**Problem statement:** Please return only the lines from the one holding "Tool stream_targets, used" through the one holding "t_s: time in", exactly as they appear in the records below, both ends included.
===== Data for this exercise
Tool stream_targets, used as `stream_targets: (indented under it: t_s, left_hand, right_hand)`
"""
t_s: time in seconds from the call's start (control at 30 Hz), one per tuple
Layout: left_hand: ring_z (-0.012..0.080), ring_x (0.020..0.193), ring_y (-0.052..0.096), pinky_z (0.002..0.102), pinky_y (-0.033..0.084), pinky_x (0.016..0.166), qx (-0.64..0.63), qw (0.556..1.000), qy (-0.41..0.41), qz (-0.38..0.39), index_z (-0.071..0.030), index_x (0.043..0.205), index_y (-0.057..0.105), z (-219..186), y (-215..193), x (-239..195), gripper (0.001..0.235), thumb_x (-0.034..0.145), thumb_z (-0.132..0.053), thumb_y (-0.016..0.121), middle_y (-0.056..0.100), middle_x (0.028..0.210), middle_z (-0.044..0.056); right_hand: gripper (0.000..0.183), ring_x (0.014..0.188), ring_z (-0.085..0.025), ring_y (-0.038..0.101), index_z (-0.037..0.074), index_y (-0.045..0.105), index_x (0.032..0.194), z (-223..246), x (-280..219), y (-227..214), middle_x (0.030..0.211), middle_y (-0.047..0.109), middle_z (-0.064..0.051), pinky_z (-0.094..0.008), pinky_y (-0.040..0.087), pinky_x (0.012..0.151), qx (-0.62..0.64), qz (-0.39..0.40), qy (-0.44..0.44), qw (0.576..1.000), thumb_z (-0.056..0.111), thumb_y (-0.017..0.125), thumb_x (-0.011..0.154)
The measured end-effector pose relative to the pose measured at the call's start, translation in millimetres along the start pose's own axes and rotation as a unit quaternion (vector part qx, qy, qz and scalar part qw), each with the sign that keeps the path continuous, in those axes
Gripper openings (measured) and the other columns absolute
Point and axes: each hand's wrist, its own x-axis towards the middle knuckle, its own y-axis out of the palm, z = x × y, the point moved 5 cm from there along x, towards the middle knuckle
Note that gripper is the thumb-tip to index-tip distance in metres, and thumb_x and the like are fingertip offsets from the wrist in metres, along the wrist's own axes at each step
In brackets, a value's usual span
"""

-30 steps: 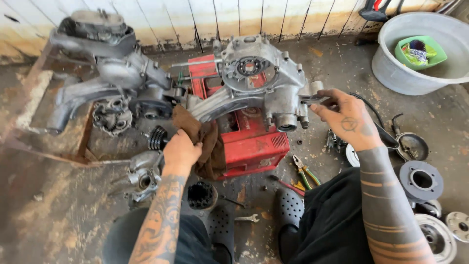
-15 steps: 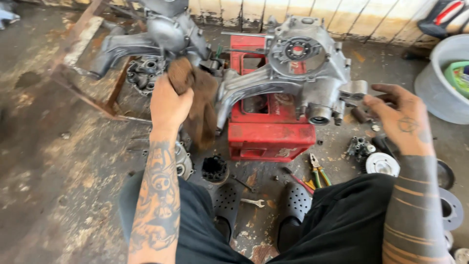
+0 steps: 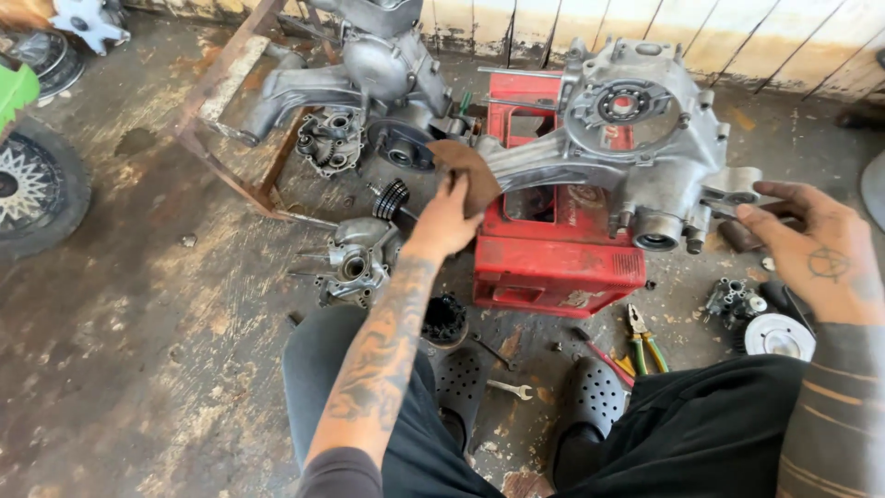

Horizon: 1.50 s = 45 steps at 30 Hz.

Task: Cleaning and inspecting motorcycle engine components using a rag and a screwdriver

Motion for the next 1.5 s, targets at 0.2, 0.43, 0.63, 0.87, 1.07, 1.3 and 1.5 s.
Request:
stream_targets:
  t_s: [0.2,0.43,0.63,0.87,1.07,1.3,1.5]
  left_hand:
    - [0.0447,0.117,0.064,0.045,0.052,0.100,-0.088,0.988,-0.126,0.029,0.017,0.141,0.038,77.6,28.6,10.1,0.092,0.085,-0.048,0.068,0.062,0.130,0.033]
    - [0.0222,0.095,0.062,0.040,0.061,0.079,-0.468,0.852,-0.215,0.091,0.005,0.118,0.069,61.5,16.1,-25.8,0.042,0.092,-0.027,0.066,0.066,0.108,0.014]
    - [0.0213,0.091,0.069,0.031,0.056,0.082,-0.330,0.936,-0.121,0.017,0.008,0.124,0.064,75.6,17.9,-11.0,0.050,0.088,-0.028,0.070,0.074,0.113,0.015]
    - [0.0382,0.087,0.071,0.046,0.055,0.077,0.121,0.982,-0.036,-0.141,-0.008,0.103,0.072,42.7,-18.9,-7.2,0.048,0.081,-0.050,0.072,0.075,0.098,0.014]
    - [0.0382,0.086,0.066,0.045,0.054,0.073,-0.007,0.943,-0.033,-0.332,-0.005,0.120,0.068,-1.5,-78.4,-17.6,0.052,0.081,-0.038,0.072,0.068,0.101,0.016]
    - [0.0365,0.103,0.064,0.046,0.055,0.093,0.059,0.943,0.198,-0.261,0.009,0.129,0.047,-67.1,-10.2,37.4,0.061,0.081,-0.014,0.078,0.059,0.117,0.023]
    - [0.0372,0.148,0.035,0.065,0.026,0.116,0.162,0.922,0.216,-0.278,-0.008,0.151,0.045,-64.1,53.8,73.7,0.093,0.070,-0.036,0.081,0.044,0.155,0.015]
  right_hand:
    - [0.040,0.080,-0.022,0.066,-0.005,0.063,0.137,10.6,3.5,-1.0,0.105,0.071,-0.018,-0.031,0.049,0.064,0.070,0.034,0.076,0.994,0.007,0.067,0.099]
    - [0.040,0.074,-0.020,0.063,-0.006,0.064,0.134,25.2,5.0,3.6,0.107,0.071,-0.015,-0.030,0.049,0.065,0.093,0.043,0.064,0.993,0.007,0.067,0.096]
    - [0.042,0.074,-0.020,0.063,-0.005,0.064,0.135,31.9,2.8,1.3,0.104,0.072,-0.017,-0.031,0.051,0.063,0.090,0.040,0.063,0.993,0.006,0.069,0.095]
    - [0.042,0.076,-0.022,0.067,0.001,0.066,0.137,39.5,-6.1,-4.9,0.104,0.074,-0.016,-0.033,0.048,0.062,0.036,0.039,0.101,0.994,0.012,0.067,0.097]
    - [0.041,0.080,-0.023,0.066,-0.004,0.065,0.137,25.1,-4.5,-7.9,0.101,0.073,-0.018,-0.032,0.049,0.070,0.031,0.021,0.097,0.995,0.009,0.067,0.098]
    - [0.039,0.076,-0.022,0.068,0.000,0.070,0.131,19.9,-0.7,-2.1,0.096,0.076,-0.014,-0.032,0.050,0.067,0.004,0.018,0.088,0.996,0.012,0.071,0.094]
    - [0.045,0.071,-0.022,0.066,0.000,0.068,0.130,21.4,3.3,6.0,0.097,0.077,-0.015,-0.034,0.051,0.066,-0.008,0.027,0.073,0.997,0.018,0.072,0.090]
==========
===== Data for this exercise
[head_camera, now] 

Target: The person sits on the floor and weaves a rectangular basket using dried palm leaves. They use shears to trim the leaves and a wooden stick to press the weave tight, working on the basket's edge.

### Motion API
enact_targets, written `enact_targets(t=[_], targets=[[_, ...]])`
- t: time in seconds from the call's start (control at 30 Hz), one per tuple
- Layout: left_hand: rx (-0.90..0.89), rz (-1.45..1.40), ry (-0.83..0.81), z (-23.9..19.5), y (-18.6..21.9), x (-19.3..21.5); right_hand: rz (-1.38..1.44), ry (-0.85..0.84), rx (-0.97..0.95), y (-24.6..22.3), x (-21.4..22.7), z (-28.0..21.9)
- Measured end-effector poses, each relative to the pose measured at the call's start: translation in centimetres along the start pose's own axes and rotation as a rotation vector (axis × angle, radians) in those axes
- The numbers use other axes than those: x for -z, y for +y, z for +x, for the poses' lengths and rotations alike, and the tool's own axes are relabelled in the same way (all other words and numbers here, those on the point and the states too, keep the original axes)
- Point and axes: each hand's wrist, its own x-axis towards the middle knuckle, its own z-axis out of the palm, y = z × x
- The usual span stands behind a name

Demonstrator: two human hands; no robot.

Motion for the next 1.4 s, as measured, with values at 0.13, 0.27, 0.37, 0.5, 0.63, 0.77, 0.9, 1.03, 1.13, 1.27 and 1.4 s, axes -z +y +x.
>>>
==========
**Expected answer:**
Tool stream_targets, used as `stream_targets: (indented under it: t_s, left_hand, right_hand)`
"""
t_s: time in seconds from the call's start (control at 30 Hz), one per tuple

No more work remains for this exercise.